Weather and season made it suddenly more than a fleeting idea. Finding oysters was elevated to a personal mission—something necessary, even urgent. As winter crept up from the floorboards of the rented Toyota, every oyster we could find would be that much more precious. We mapped out a plan to skip I-95 and stick to the coast, seeking roadside views of the tidal beds and washes where the oysters grow, and making stops along the way at towns, coves, rivers, islands. We wanted to taste again the salt and quiver of the Maine oyster, and get our fill as close as possible to the chilled tides. The gas tank was full, we had the Maine Atlas and Gazetteer by our side, and we had a starter list of oyster destinations in hand. Check. Check. Check. Off we went.

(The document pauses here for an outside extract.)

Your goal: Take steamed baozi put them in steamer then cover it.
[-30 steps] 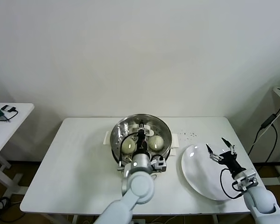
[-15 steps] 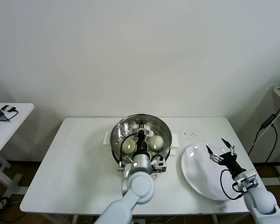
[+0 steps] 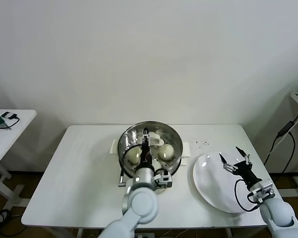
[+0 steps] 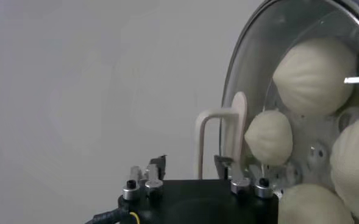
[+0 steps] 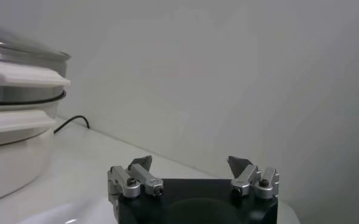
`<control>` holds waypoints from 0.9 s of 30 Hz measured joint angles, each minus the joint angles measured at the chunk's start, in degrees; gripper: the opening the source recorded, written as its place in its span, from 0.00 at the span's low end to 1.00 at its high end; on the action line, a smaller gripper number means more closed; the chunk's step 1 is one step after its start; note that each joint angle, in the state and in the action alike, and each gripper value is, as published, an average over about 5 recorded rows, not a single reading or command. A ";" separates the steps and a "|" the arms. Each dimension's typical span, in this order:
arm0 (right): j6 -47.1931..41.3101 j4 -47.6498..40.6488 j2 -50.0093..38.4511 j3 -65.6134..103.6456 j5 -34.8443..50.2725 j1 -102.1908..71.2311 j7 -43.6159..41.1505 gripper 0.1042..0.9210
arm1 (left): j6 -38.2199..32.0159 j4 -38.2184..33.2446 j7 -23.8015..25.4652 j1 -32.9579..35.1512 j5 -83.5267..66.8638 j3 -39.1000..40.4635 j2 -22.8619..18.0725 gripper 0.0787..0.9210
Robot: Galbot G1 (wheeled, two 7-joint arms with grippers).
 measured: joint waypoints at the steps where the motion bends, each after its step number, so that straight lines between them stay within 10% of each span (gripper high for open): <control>1: -0.09 0.03 -0.04 -0.02 0.00 0.09 0.00 0.88 | 0.00 -0.63 -0.03 0.35 -0.30 -0.08 0.26 0.64; 9: -1.05 0.31 -0.25 -0.12 -0.55 0.70 0.10 0.88 | 0.05 -6.30 -1.11 3.54 -4.12 -0.94 2.69 0.87; 27: -6.08 4.36 0.74 -0.11 -3.57 -0.86 2.65 0.88 | -3.23 -18.36 -18.89 16.00 -31.39 -16.09 9.63 0.88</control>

day one: edgecomb to spruce head
An hour or so north of Portland, if you hang a right off of Route 1 at Newcastle (love a town with a beer name), you’ll eventually find the Glidden Point Oyster Sea Farm. It’s on the southern end of River Road, past five rolling miles of woods, barns, and short side roads that end at the Damariscotta River below. The primary feature at Glidden Point is a tidy walk-in shed where oysters and clams are arrayed in bins in glass-door coolers, and payment is by cash or check (on the honor system). Sometimes wetsuits are drip-drying on the porch rail. Owner Barb Scully’s teenaged children help her harvest the oysters, which can involve diving ten to forty feet below the surface of the Damariscotta. On that day of bare-limbed trees and fast-falling snow, Barb was in the yard dressed in a black Grunden’s jacket, blue jeans, and suede boots. She has a degree in zoology and has been oystering on the Damariscotta for more than two decades. “It’s a very productive estuary,” she says.
I’ve tasted the oysters she harvests, thick shelled and heavy after growing in cold water. Maine oysters like Glidden Points are known for their complex flavor—sweet and briny—that Barb says comes from the oysters’ storing energy as glycogen to adapt to wintertime. I’m interested in this bit of science, since I’ve lived much of my life on the South Carolina coast where the oysters grow much faster in warm, silty creeks. Southern oysters are deliciously familiar to me, but an experience very different from the crisp and clean, firmer-textured oysters of Maine.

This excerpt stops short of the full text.